By Dr. Tara Inniss
I have decided to make a conscious effort to navigate this age of Artificial Intelligence (AI) as a Human (at least for now). I can’t help it. I am in the Humanities after all. Never have I felt prouder to be able to say that until this moment. AI is both an expansive tool for humanity but also an existential threat if we become the tool. As a humanist and an historian I have had to rely on so many of these skills of late and I would like us all to communicate what the prospect of AI can do for us as humans and what it cannot (yet). This is a time-stamped conversation of course, but it is important to document. I would like to make a conscious effort to say when I am using AI and when I am not. I would like to use AI for some reasons and not to use it for others. I would like to consciously affirm that if I have used it, as a creator of that message and writing that I have reviewed, edited and approved what I sent.
I hope this doesn’t get time consuming but at the same time if it does, I should not be expected to work harder and longer to verify and authenticate the information I receive from AI or what I don’t. As a Human user, I should not be expected to do more with an expansive tool, I should be expected to use it wisely and free up more time to be human. However, I note that as an academic and a teacher, the uninformed, unconscientious, and unconscious use among students and even colleagues does take up a lot of my time to decipher so that is a tick in the negative box. We will need to navigate that in the field of education. But of course, we are deploying this technology in schools without actually considering ethics and pedagogy first.
It is important to note that we all use AI in many online applications that we are completely unaware of, but I am talking about the newer applications that have the power to produce meaningful thought that we can pass off as our own.
Over the past week, I have used AI to help write letters to Government and declared unequivocally that it was me who sent them with the assistance of AI. I have used it to review a legal film contract that I wanted to know would infringe on my digital rights. It did and automatically gave me text to communicate a revision but having to do that actually cost me loss in time to prepare so we are at deuce. I tried to use it for research. It was great for answering an in depth question in a field outside of my own — economics — but I had to have a fairly insightful prompt in my own discipline to get that response and continue prompting insightfully. But for something in my field, it offered a very bland response so that made question the whole thing. But its speed is amazing.

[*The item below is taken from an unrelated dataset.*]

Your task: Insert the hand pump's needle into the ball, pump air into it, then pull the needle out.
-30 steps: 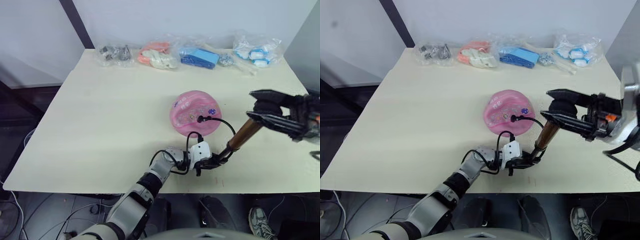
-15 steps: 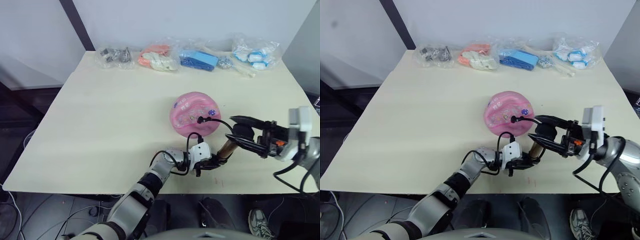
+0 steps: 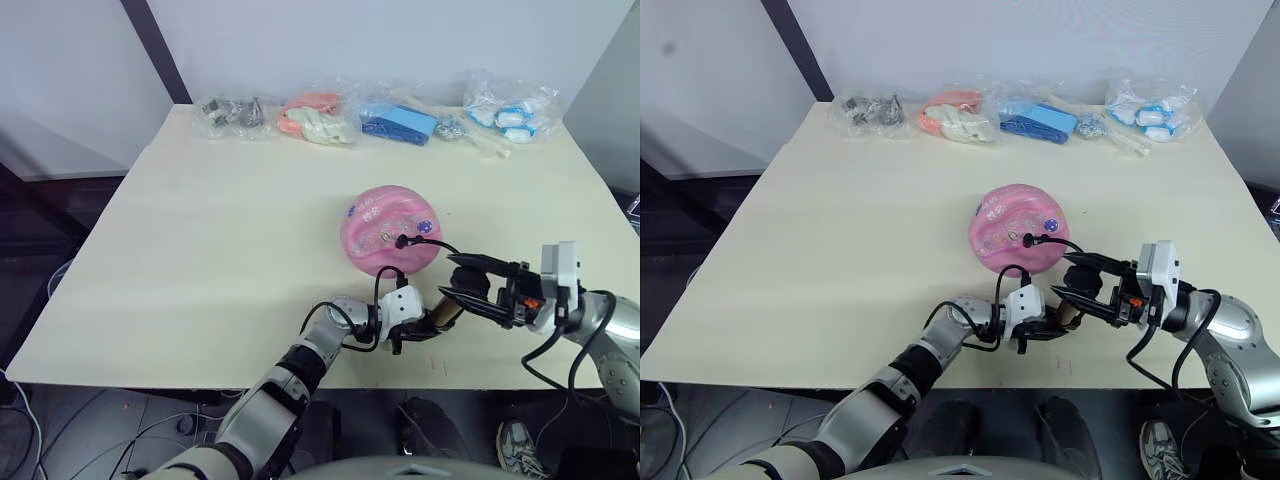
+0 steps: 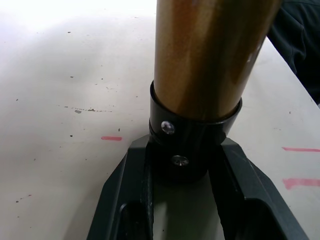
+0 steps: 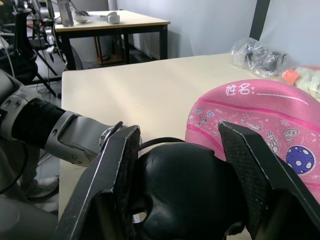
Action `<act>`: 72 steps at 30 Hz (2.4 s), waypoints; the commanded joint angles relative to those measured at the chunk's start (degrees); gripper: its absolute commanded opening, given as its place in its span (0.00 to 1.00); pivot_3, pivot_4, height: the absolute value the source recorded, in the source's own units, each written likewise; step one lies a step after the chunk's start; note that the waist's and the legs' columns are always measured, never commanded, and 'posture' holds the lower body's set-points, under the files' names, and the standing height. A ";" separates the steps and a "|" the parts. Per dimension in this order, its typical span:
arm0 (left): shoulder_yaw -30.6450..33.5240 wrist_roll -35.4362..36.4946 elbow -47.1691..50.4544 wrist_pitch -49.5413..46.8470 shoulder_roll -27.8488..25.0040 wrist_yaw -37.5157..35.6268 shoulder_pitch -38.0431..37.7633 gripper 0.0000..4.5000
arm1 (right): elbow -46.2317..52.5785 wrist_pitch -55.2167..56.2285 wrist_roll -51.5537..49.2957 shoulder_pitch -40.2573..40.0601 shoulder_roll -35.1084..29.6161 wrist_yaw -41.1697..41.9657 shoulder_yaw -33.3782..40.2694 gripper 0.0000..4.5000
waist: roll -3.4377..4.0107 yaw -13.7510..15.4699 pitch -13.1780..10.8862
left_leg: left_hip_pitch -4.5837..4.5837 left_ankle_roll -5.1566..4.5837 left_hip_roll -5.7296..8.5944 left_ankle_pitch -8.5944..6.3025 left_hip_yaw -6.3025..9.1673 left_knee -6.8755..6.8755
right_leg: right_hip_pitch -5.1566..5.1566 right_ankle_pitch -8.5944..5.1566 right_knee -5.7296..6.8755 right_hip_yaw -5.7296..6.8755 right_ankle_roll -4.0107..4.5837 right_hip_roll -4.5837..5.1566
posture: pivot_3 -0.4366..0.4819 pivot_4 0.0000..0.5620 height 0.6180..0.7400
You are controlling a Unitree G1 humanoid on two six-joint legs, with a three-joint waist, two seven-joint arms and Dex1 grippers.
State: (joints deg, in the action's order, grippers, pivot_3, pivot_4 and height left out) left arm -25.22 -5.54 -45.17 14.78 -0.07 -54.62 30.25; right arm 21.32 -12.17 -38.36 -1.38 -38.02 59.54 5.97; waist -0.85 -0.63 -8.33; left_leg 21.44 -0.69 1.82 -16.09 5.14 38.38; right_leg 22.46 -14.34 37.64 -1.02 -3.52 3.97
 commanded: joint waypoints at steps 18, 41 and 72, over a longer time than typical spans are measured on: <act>0.17 -0.97 -4.15 0.73 -0.17 -0.22 0.42 0.24 | 12.25 -23.41 -28.71 7.47 -15.84 -6.29 22.34 0.45 | 0.10 0.41 -0.08 | 0.24 -0.08 0.01 -0.04 0.00 0.01 | 0.20 -0.01 -0.02 0.01 -0.01 0.06 | 0.48 0.27 0.97; 0.18 -1.30 -5.20 1.32 0.62 0.22 0.77 0.24 | 11.81 -25.79 -25.21 8.23 -17.92 -5.53 17.97 0.45 | 0.07 0.58 -0.03 | 0.21 -0.12 -0.02 -0.07 -0.05 0.01 | 0.15 -0.01 -0.03 -0.01 -0.02 0.06 | 0.48 0.27 0.97; 1.04 -1.68 -6.14 1.43 1.09 0.78 1.24 0.24 | 7.48 -11.38 -9.22 3.26 -7.23 -1.40 5.87 0.45 | 0.12 0.11 -0.05 | -0.56 -0.21 -0.02 -0.14 0.03 -0.12 | -0.68 -0.05 -0.36 0.05 -0.07 0.05 | 0.48 0.27 0.97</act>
State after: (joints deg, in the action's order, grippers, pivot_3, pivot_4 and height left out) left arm -24.74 -6.67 -49.28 17.61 1.13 -55.14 31.72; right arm 24.76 -22.09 -42.84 0.95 -44.58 57.32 9.45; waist -0.73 -0.52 -8.37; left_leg 20.92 -0.91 1.79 -16.25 5.18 38.26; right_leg 21.79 -14.39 37.24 -0.97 -3.59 4.03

Its breadth is far-reaching (but not far enough — yet). Its analysis of complicated scenarios is stellar but you have to understand first that the scenario WILL be complicated so it just verifies how challenged you might feel in asking a prompt as a Human.

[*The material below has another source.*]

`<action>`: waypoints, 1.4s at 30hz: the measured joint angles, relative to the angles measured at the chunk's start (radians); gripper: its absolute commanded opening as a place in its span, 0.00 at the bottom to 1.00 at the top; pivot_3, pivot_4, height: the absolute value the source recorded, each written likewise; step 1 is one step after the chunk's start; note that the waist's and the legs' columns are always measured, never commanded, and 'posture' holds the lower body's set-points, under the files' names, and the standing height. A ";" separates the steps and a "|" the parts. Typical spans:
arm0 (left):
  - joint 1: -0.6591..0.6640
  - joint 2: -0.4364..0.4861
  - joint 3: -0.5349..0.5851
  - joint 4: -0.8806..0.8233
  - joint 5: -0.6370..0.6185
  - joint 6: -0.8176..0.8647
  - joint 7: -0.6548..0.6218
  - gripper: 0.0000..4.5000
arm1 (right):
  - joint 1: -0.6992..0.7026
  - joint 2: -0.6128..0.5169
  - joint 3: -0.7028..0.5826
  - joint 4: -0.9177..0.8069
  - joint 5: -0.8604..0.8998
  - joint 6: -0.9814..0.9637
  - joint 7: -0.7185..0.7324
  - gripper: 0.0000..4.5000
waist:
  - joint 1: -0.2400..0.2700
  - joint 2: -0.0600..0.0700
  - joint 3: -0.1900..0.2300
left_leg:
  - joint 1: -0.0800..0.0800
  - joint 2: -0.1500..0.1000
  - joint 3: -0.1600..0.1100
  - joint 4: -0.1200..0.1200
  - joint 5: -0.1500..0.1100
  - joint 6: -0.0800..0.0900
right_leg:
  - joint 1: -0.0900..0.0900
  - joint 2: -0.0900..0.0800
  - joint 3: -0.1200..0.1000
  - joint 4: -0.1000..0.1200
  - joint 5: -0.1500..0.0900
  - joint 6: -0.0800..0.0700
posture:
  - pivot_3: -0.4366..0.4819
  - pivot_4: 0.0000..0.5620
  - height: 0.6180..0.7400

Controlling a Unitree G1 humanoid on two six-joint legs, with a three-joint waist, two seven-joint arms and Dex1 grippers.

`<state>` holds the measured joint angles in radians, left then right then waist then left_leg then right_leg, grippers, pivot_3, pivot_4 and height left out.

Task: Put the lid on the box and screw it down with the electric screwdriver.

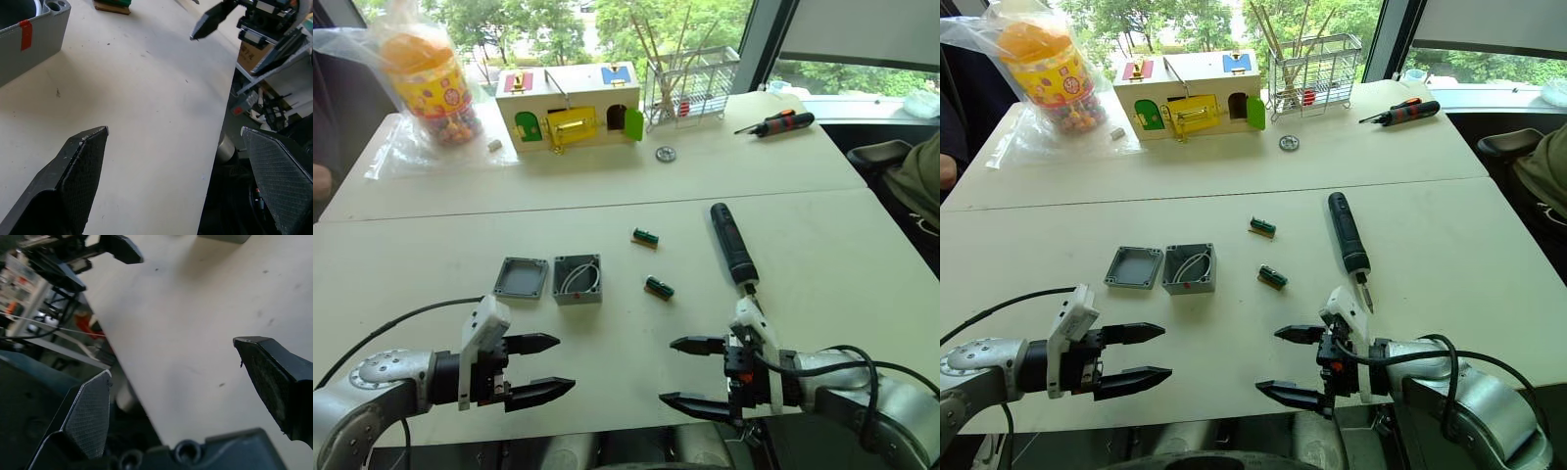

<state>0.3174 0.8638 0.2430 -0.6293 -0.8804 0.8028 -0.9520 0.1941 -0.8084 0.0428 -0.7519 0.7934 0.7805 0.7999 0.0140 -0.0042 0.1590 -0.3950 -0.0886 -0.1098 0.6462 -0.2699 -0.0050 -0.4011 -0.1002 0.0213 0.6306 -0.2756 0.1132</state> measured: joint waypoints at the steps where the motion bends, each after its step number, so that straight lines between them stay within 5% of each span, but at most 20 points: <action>1: 0.000 0.000 -0.001 0.000 0.000 0.000 0.000 0.99 | 0.005 -0.004 0.000 -0.006 0.006 0.003 0.004 1.00 | 0.000 0.000 0.000 | 0.000 0.000 0.000 0.000 0.000 0.000 | 0.000 0.000 0.000 0.000 0.000 0.000 | 0.48 0.27 1.00; 16: -0.025 0.035 0.001 -0.004 -0.022 0.065 0.051 0.99 | 0.027 -0.004 0.026 -0.012 -0.052 -0.039 0.011 1.00 | 0.000 -0.001 0.000 | 0.000 0.000 0.000 0.000 0.000 0.000 | 0.000 0.000 0.000 0.000 0.000 0.000 | 0.48 0.27 1.00; 21: -0.061 0.197 0.005 -0.020 0.086 0.023 -0.001 0.99 | -0.048 0.011 -0.011 -0.009 0.056 0.018 -0.013 1.00 | 0.000 -0.001 0.002 | 0.000 0.000 0.000 0.000 0.000 0.000 | 0.000 0.000 0.000 0.000 0.000 0.000 | 0.48 0.27 1.00; 25: -0.292 0.311 -0.001 0.043 0.109 -0.004 -0.083 0.99 | -0.179 -0.005 -0.064 -0.024 0.171 0.088 -0.064 1.00 | 0.008 -0.002 0.003 | 0.000 0.000 -0.001 0.000 0.000 0.000 | -0.003 0.000 -0.002 -0.001 0.000 0.000 | 0.48 0.27 1.00; 31: -0.656 0.391 -0.250 0.136 0.215 -0.005 -0.197 0.99 | -0.316 0.013 -0.019 -0.070 0.222 0.148 -0.172 1.00 | -0.006 -0.001 0.005 | -0.004 -0.001 0.000 -0.001 0.000 0.000 | -0.005 0.001 -0.001 0.000 0.002 0.004 | 0.48 0.27 1.00; 38: -0.877 0.242 -0.547 0.289 0.464 -0.160 -0.319 0.99 | -0.360 0.054 0.077 -0.087 0.160 0.169 -0.272 1.00 | 0.001 -0.002 0.005 | -0.009 -0.001 -0.002 0.002 0.001 -0.002 | -0.009 0.002 -0.003 0.002 0.003 0.005 | 0.48 0.27 1.00; 42: -0.895 0.182 -0.631 0.379 0.551 -0.229 -0.372 0.99 | -0.343 0.081 0.111 -0.088 0.110 0.160 -0.306 1.00 | -0.006 -0.003 0.006 | -0.010 -0.001 -0.002 0.003 0.001 -0.001 | -0.010 0.002 -0.002 0.002 0.004 0.006 | 0.48 0.27 1.00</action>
<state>-0.5774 1.0454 -0.3878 -0.2506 -0.3291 0.5743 -1.3238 -0.1491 -0.7278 0.1534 -0.8402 0.9033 0.9410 0.4942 0.0081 -0.0070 0.1645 -0.4053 -0.0897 -0.1117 0.6493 -0.2685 -0.0062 -0.4109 -0.0979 0.0191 0.6330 -0.2713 0.1195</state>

But overall (and maybe so far), the most insightful thing about this process is that it is making me think about the prospect of what the differences are between living in a digital world versus a real one as a human. It makes me want to explore those thoughts in a human way even if that is asking AI some very human questions to understand the scenarios that I am working through. It has affirmed in a very visceral way for me that I am human. And, I wonder for our children who do not have the benefit of living in an analog world will know what that means. And it is a benefit. I regard the life that I have led as a child of the home computer age to be prepared for this moment. I can question outwardly where our ancestors could not. I am equipped to learn but also to question. I just worry that those skills as humanists and historians and philosophers and psychologists and writers and linguists and as teachers will be lost — because we deal with human subjects in a human way, and that should not easily give way to technologies that erode our humanity. And like our ancestors, our children will not be able to speak up to say anything because no one will know who they are. If technologies help us to be human, to contemplate our past; to think; to understand the mind; to read and research; to speak in our own languages and to teach human learners then, I am all for it. But we will need methodologies and structures that help us to do that ethically and mindfully. We will need to acknowledge what it is like to be Human. We will need the Humanities.

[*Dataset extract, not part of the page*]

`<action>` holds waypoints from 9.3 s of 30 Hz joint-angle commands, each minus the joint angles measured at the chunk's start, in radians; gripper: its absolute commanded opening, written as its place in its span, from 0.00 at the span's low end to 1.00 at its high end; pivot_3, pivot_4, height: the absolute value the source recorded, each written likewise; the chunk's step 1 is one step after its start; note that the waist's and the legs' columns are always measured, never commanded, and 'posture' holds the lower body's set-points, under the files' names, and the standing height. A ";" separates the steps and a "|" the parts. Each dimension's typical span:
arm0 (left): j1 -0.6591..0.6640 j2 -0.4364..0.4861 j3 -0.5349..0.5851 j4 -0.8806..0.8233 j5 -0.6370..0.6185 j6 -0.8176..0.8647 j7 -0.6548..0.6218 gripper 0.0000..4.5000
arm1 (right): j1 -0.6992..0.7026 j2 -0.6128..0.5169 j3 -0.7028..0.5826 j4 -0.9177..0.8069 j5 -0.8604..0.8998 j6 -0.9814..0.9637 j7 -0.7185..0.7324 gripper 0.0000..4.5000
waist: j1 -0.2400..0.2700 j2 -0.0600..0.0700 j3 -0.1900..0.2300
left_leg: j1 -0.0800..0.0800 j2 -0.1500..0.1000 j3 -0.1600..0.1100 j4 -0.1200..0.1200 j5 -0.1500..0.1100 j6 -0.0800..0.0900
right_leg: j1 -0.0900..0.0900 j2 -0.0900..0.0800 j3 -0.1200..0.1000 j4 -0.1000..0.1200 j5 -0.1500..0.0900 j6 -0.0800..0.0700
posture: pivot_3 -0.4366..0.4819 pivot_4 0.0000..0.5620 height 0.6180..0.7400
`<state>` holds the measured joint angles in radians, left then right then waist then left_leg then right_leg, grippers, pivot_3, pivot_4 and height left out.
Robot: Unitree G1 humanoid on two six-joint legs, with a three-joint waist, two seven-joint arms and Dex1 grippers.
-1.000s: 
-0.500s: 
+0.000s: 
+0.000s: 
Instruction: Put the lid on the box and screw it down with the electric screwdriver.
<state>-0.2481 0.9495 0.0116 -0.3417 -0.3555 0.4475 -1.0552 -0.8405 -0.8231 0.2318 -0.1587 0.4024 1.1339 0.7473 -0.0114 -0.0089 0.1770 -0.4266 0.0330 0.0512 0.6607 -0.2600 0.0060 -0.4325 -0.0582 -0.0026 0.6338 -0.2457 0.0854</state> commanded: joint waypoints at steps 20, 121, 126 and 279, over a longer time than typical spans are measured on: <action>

So that is my little plug for the Humanities in this moment — but perhaps there are forces that recognise that the need is also a challenge. It will say more about regimes who dismantle the Humanities and subjects that teach critical analysis to separate fact from fiction. If such regimes take away the opportunities to know ourselves as humans — especially as Caribbean people — better in this moment, it tells the world — they don’t care about humanity. If we are asked not to question, then that erodes a central tenet of being human. And we are seeing that play out on the streets in countries that have decided they don’t care about humans. They rip babies from mothers’ arms to place them in babies’ arms. No one should rip humanity out of the analog generation’s arms to dump it into the fraught embrace of a youthful, but immature digital one.

We need to think, do and feel. And we need to have structures to regulate, monitor and implement with compassion and protection of people as the goals. Until we learn those lessons from our own humanity and repeat them to our children — in our own experience as humans living in this region who were once dehumanized we are prone to repeat the past. When you watch, listen and think for yourself while navigating your own environment around you, you are already taking what is now a bold step in being Human.
Technology is a tool. Don’t be the tool.
Many thanks to a family member who is another humanist academic who gave my son this beautiful gift of a real book called “I am Human: A Book of Empathy” By Susan Verde, Abrams Books for Young Readers, New York 2018. It is probably the most poignant book I read and shared this week. Adults read it to your children. Children read it to your parents and one another. Keep reading. Digital literacy requires literacy first.